[Collected data entries]
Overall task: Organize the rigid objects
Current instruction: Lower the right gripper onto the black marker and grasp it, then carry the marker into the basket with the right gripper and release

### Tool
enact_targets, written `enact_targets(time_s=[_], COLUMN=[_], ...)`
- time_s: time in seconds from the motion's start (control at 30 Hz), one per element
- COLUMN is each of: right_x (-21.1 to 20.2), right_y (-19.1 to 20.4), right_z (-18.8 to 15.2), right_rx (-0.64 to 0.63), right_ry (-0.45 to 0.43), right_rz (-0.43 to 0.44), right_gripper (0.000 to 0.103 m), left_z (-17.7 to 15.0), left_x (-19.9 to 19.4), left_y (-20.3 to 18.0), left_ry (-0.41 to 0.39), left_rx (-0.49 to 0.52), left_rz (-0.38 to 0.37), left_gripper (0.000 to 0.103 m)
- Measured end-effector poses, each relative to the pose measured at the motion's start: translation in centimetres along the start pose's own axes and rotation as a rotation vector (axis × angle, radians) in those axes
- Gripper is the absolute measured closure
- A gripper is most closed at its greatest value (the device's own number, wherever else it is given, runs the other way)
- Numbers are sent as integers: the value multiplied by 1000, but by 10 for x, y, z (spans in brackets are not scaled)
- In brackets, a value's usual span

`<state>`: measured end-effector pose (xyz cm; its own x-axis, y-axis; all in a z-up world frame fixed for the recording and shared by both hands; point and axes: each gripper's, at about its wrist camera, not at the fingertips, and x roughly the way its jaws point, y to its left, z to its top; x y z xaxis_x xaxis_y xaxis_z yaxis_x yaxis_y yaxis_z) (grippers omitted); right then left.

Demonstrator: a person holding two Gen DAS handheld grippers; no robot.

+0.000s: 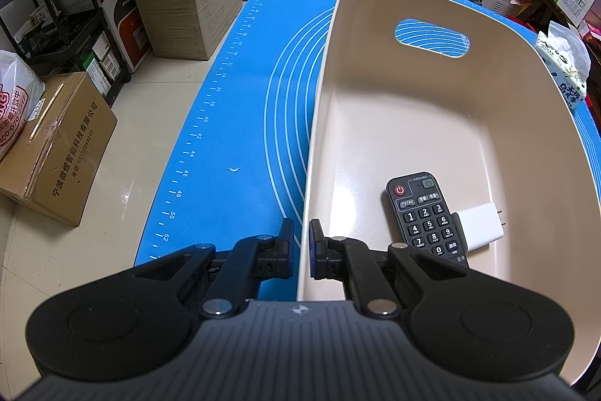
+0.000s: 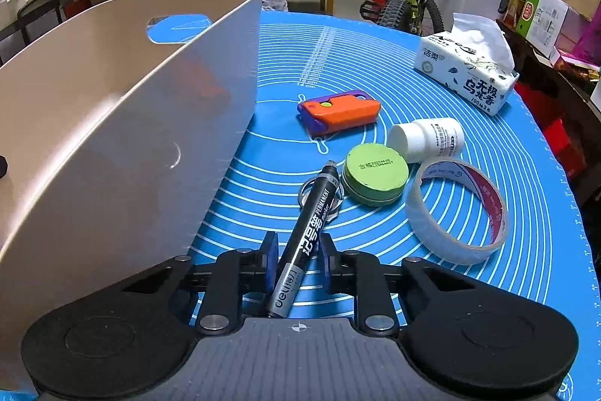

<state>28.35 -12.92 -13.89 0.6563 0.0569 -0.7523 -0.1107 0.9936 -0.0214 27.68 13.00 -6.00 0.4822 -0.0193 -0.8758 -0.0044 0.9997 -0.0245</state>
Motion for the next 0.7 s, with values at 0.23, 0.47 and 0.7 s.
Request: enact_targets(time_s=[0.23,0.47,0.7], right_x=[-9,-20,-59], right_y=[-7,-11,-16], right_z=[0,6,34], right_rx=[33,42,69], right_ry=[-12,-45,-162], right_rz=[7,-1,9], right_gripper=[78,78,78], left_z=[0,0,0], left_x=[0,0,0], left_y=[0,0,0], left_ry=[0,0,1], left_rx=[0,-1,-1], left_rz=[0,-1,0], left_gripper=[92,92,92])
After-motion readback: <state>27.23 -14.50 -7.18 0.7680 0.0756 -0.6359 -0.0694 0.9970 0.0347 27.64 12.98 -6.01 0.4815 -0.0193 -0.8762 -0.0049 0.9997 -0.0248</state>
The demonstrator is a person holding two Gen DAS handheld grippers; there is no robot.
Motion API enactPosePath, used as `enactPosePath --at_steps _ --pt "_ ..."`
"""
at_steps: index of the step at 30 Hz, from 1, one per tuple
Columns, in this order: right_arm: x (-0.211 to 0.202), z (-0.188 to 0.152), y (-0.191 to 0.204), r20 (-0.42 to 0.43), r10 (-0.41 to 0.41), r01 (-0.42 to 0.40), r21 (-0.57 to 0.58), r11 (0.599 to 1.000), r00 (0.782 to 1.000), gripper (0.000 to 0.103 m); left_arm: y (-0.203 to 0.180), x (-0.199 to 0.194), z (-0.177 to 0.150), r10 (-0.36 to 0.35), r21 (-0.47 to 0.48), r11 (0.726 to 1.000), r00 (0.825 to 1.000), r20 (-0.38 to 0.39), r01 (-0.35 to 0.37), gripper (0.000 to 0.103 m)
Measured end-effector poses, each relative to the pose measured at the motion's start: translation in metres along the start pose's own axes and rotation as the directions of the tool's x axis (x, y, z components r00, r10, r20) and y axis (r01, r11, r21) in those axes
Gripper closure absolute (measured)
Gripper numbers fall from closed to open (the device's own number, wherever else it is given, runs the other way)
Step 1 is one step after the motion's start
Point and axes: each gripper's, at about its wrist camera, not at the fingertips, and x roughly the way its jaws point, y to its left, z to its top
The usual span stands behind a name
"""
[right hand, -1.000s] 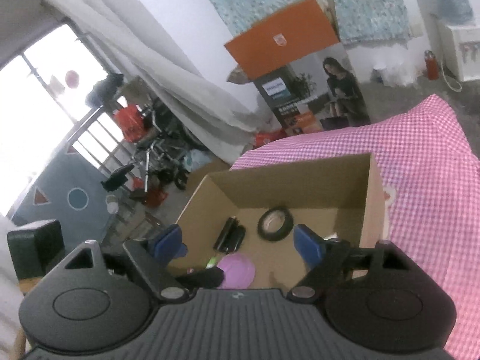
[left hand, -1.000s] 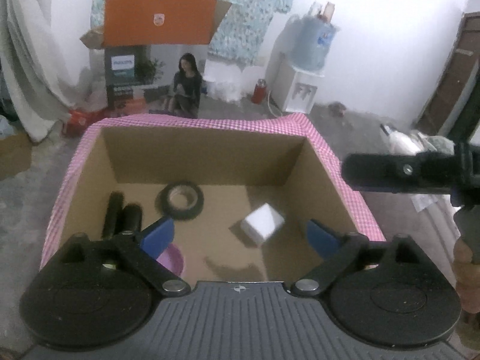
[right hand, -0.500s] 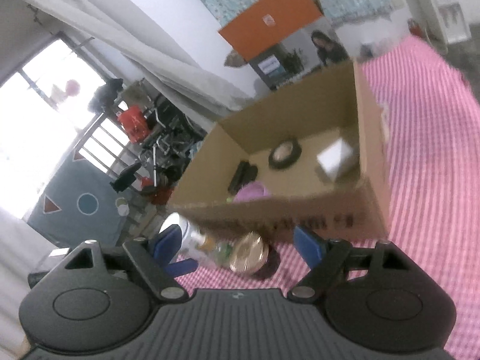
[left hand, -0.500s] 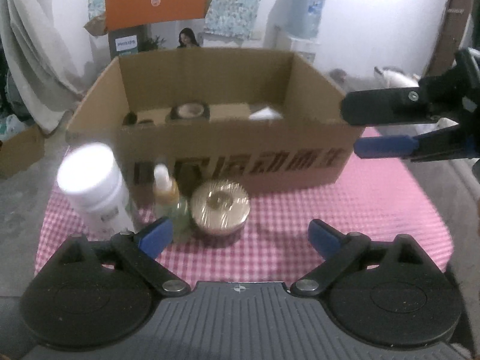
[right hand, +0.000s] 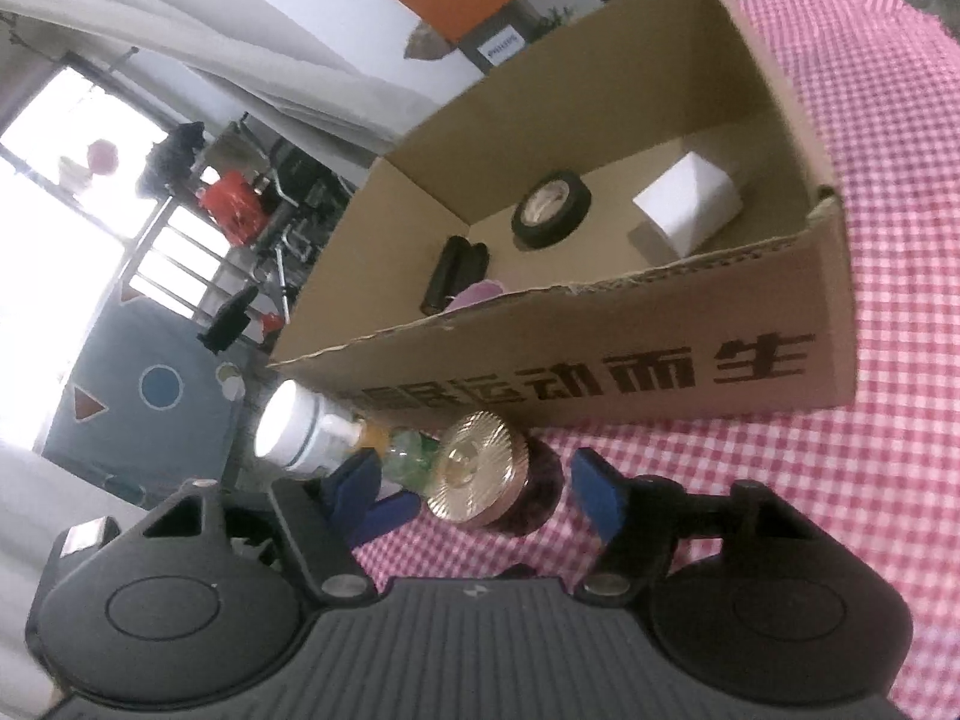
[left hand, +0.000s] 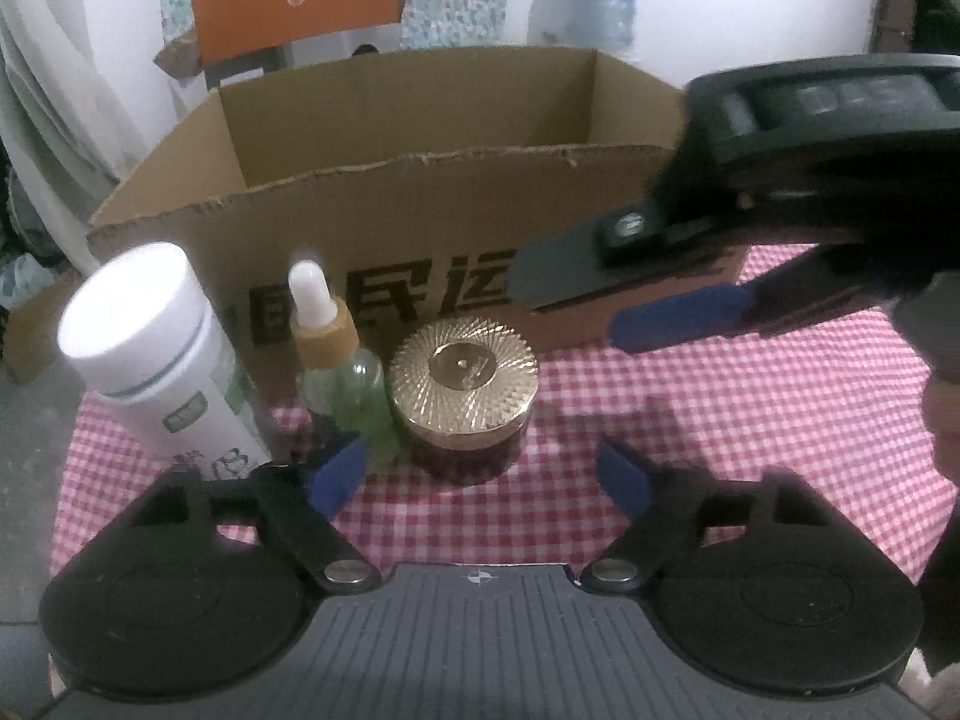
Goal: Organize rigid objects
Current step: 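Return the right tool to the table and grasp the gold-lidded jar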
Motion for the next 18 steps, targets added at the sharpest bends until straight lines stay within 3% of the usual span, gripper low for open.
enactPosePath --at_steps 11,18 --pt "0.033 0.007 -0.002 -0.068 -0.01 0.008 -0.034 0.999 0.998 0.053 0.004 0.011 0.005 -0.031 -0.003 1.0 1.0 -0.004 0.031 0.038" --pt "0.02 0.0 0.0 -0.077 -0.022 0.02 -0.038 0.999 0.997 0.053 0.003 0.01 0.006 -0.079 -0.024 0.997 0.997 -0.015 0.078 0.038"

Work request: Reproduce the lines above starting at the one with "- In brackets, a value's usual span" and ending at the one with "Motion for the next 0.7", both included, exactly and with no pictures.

Expected answer:
- In brackets, a value's usual span

`<state>`: measured end-effector pose (xyz cm; its own x-axis, y-axis; all in a z-up world frame fixed for the recording and shared by both hands; point and axes: each gripper's, at about its wrist camera, not at the fingertips, and x roughly the way its jaws point, y to its left, z to its top; x y z xaxis_x xaxis_y xaxis_z yaxis_x yaxis_y yaxis_z) (grippers omitted); right then left.

Demonstrator: a person holding two Gen DAS handheld grippers; no robot.

+0.000s: 
+0.000s: 

<state>28.35 -12.92 -13.89 0.6563 0.0569 -0.7523 -0.1107 0.9936 -0.0214 27.68 13.00 -6.00 0.4822 -0.0193 -0.8758 -0.0044 0.9997 -0.0245</state>
Motion for the next 0.7 s, with values at 0.23, 0.47 and 0.7 s.

The output for this exercise is finished.